Data about consumers is constantly being collected. From preferences to needs and from search history to how long you look at certain products. All data that consumers leave behind is used by sellers to create the ideal advertising specifically aimed at target groups or even specifically aimed at you as a person. The promotion of services or products equals the ones exactly you are looking for. Of course this can have advantages. This way, you might spend less time looking for products or information that suit your taste. But this can also be a significant invasion of your privacy and perhaps even in the extreme of your free will. For example, by frequently showing the same products, a need may be created within you to have these products, services or certain ideals. Ultimately, there is a chance that you will buy this product and there is a good chance that you will ultimately think that you have done this because you really want it, when actually this need has been created by marketing strategies.

Social Media

Social media platforms are very important platforms in marketing and influencing today. The number of so-called “influencers” is still rising sharply. These influencers are therefore frequently used by companies to sell products and services. Research has actually proven that using celebrities on platforms such as Instagram leads to a brand appearing more trustworthy and being valued more positively (Jin, Muqaddam & Ryu, 2019). But even if they don’t actively advertise, they still influence us.

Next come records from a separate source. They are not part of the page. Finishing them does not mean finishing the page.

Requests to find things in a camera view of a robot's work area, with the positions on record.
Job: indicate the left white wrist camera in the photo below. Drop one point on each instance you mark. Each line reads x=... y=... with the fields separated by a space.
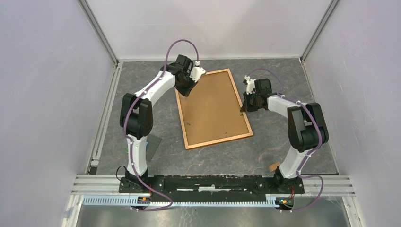
x=197 y=72

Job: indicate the grey building baseplate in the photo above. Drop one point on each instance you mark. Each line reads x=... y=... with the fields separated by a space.
x=152 y=145

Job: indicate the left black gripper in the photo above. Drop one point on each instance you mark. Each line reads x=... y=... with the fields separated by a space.
x=186 y=92

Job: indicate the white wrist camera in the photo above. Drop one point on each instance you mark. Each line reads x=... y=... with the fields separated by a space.
x=197 y=72
x=250 y=84

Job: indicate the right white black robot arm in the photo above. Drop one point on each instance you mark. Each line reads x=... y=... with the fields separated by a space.
x=307 y=129

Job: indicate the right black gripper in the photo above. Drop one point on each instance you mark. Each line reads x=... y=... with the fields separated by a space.
x=246 y=107

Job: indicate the small cardboard block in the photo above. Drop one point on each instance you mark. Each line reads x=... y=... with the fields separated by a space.
x=273 y=167

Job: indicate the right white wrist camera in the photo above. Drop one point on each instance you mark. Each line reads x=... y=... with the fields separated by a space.
x=250 y=84

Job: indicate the slotted cable duct rail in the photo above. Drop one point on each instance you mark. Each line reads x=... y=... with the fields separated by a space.
x=109 y=200

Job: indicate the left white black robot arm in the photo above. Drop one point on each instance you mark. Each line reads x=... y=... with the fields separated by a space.
x=136 y=116

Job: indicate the wooden picture frame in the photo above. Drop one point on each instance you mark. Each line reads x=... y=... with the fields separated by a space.
x=211 y=113

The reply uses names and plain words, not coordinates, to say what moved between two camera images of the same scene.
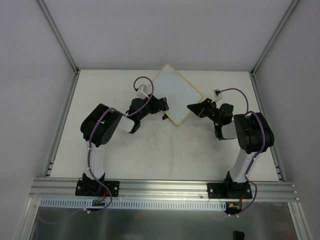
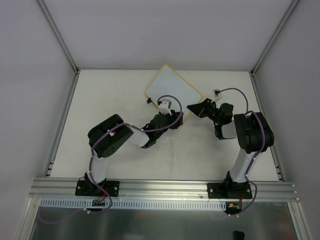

On platforms such as Instagram, many influencers show the “perfect” life. They take beautiful photos, always do the coolest things and have no worries. Unfortunately, these influencers only show the posed and fully controlled side of their lives. However, the truth is that much of what you see on social media is not real. The happiest couple argues every day, the perfect body can only be seen from the most favourable angle and the bad days exist only offline. It is important that we are aware of the influencing and constantly realise that what is presented online is absolutely not real life.

Fortunately, there are also a number of influencers who oppose this and show what kinds of techniques are used to come across as being as perfect as possible.

Examples of far-fetching influencing

Supermarket

The supermarket is a good example of a place where we are constantly influenced. A number of these tactics are now known to the public, but unfortunately we are not aware of a number of them. Supermarkets are an incredibly controlled environment, in which almost everything is done for a reason.

  • The layout of a supermarket is completely determined. For example, vegetables (healthy products) are often placed at the forefront because they generally have a better image for the supermarket and because you are more inclined to buy unhealthy products at the end when you already have the healthy products in your basket.
  • The smell of fresh bread often does not come from the bakery, but is artificially manufactured and distributed throughout the store.
  • There is almost never a clock in the supermarket, so that people spend longer in the supermarket on average.
  • The most important or best-known products are often in the middle of an aisle so that consumers have to walk into the aisle
  • Most A-brands are often at eye level (although the private label is also increasingly used here). Certain products are also often at child’s eye height.
  • The music that the supermarket plays also influences purchasing behaviour.
  • Even the use of colour in the supermarket is designed to tempt you as a consumer as much as possible.

Pregnant women

The American store Target was able to use their data analysis to determine whether female customers were pregnant or not based on the purchasing behaviour of these women. They saw multiple purchase patterns for pregnant women. The store has used this information for more targeted advertising.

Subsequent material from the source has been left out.